Please copy the material under this line exactly, keeping every line.

==== Dataset extract ====

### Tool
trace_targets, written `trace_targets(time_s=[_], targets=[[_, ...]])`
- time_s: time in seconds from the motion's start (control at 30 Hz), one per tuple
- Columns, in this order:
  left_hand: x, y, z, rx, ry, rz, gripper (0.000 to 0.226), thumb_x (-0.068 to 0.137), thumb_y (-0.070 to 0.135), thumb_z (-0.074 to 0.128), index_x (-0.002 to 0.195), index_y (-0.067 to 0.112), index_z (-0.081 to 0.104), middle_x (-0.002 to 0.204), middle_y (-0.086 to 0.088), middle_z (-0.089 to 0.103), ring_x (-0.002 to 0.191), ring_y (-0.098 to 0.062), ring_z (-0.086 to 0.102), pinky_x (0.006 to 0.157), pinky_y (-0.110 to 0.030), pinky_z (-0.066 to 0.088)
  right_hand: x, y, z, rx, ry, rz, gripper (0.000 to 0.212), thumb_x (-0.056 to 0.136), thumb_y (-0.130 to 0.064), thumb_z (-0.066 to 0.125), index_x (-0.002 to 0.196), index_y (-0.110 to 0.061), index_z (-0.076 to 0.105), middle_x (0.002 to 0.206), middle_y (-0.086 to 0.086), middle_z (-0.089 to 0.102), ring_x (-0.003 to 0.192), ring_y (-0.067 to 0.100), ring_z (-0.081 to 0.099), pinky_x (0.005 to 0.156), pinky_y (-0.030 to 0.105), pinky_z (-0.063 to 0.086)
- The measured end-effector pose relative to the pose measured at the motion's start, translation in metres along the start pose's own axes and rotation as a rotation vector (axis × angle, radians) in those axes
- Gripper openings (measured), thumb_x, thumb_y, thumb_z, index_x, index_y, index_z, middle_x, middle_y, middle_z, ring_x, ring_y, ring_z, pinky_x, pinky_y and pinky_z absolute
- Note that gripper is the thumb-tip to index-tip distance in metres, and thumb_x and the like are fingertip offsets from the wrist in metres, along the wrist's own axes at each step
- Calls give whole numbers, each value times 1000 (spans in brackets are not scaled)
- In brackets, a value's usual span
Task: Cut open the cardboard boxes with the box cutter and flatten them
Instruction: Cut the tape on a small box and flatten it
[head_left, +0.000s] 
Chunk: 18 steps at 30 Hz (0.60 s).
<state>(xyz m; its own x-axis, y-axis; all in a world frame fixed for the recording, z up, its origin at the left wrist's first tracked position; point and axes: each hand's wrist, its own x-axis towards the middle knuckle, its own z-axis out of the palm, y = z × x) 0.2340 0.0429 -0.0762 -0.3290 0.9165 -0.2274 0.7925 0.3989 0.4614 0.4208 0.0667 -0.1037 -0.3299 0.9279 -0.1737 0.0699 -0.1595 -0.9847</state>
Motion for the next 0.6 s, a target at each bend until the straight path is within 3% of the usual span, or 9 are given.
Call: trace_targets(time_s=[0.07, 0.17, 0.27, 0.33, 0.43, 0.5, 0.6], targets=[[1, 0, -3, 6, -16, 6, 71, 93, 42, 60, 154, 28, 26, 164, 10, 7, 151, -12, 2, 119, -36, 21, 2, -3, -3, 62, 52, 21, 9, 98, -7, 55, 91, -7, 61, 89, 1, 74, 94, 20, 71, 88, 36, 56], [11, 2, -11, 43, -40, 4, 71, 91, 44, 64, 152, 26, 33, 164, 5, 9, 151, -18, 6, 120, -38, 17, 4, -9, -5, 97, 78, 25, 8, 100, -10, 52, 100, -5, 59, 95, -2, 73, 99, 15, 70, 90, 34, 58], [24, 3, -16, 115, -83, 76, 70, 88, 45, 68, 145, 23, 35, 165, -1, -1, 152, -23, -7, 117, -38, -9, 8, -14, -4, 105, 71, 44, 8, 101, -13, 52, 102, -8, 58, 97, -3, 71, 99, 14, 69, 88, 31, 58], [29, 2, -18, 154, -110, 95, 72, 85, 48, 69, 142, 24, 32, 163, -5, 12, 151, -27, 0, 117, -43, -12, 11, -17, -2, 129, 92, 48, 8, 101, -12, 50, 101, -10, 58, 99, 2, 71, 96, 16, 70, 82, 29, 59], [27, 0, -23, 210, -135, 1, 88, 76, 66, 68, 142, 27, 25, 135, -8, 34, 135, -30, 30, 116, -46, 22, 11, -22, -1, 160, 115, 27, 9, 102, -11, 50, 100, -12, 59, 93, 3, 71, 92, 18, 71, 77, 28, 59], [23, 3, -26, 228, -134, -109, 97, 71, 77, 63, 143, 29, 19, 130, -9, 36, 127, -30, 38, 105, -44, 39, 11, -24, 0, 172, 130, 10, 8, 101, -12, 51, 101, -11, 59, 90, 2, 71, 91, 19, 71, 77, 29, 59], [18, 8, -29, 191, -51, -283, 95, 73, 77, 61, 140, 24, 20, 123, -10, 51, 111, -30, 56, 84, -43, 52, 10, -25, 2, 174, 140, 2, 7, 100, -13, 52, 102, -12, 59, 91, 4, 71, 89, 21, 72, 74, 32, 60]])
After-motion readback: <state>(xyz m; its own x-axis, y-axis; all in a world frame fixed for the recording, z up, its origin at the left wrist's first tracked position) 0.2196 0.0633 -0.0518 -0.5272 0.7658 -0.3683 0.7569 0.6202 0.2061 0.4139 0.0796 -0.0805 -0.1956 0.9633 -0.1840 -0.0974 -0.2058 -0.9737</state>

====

Answer to the problem
### Tool
trace_targets, written `trace_targets(time_s=[_], targets=[[_, ...]])`
- time_s: time in seconds from the motion's start (control at 30 Hz), one per tuple
- Columns, in this order:
  left_hand: x, y, z, rx, ry, rz, gripper (0.000 to 0.226), thumb_x (-0.068 to 0.137), thumb_y (-0.070 to 0.135), thumb_z (-0.074 to 0.128), index_x (-0.002 to 0.195), index_y (-0.067 to 0.112), index_z (-0.081 to 0.104), middle_x (-0.002 to 0.204), middle_y (-0.086 to 0.088), middle_z (-0.089 to 0.103), ring_x (-0.002 to 0.191), ring_y (-0.098 to 0.062), ring_z (-0.086 to 0.102), pinky_x (0.006 to 0.157), pinky_y (-0.110 to 0.030), pinky_z (-0.066 to 0.088)
  right_hand: x, y, z, rx, ry, rz, gripper (0.000 to 0.212), thumb_x (-0.056 to 0.136), thumb_y (-0.130 to 0.064), thumb_z (-0.066 to 0.125), index_x (-0.002 to 0.196), index_y (-0.110 to 0.061), index_z (-0.076 to 0.105), middle_x (0.002 to 0.206), middle_y (-0.086 to 0.086), middle_z (-0.089 to 0.102), ring_x (-0.003 to 0.192), ring_y (-0.067 to 0.100), ring_z (-0.081 to 0.099), pinky_x (0.005 to 0.156), pinky_y (-0.030 to 0.105), pinky_z (-0.063 to 0.086)
- The measured end-effector pose relative to the pose measured at the motion's start, translation in metres along the start pose's own axes and rotation as a rotation vector (axis × angle, radians) in those axes
- Gripper openings (measured), thumb_x, thumb_y, thumb_z, index_x, index_y, index_z, middle_x, middle_y, middle_z, ring_x, ring_y, ring_z, pinky_x, pinky_y and pinky_z absolute
- Note that gripper is the thumb-tip to index-tip distance in metres, and thumb_x and the like are fingertip offsets from the wrist in metres, along the wrist's own axes at each step
- Calls give whole numbers, each value times 1000 (spans in brackets are not scaled)
- In brackets, a value's usual span
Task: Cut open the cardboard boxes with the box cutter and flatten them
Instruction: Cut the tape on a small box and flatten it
[head_left, +0.000s] 
Chunk: 18 steps at 30 Hz (0.60 s).
<state>(xyz m; its own x-axis, y-axis; all in a world frame fixed for the recording, z up, its origin at the left wrist's first tracked position; point and axes: each hand's wrist, its own x-axis towards the middle knuckle, its own z-axis out of the palm, y = z × x) 0.2340 0.0429 -0.0762 -0.3290 0.9165 -0.2274 0.7925 0.3989 0.4614 0.4208 0.0667 -0.1037 -0.3299 0.9279 -0.1737 0.0699 -0.1595 -0.9847</state>
Motion for the next 0.6 s, a target at each bend until the straight path is within 3% of the usual span, or 9 are given.
Call: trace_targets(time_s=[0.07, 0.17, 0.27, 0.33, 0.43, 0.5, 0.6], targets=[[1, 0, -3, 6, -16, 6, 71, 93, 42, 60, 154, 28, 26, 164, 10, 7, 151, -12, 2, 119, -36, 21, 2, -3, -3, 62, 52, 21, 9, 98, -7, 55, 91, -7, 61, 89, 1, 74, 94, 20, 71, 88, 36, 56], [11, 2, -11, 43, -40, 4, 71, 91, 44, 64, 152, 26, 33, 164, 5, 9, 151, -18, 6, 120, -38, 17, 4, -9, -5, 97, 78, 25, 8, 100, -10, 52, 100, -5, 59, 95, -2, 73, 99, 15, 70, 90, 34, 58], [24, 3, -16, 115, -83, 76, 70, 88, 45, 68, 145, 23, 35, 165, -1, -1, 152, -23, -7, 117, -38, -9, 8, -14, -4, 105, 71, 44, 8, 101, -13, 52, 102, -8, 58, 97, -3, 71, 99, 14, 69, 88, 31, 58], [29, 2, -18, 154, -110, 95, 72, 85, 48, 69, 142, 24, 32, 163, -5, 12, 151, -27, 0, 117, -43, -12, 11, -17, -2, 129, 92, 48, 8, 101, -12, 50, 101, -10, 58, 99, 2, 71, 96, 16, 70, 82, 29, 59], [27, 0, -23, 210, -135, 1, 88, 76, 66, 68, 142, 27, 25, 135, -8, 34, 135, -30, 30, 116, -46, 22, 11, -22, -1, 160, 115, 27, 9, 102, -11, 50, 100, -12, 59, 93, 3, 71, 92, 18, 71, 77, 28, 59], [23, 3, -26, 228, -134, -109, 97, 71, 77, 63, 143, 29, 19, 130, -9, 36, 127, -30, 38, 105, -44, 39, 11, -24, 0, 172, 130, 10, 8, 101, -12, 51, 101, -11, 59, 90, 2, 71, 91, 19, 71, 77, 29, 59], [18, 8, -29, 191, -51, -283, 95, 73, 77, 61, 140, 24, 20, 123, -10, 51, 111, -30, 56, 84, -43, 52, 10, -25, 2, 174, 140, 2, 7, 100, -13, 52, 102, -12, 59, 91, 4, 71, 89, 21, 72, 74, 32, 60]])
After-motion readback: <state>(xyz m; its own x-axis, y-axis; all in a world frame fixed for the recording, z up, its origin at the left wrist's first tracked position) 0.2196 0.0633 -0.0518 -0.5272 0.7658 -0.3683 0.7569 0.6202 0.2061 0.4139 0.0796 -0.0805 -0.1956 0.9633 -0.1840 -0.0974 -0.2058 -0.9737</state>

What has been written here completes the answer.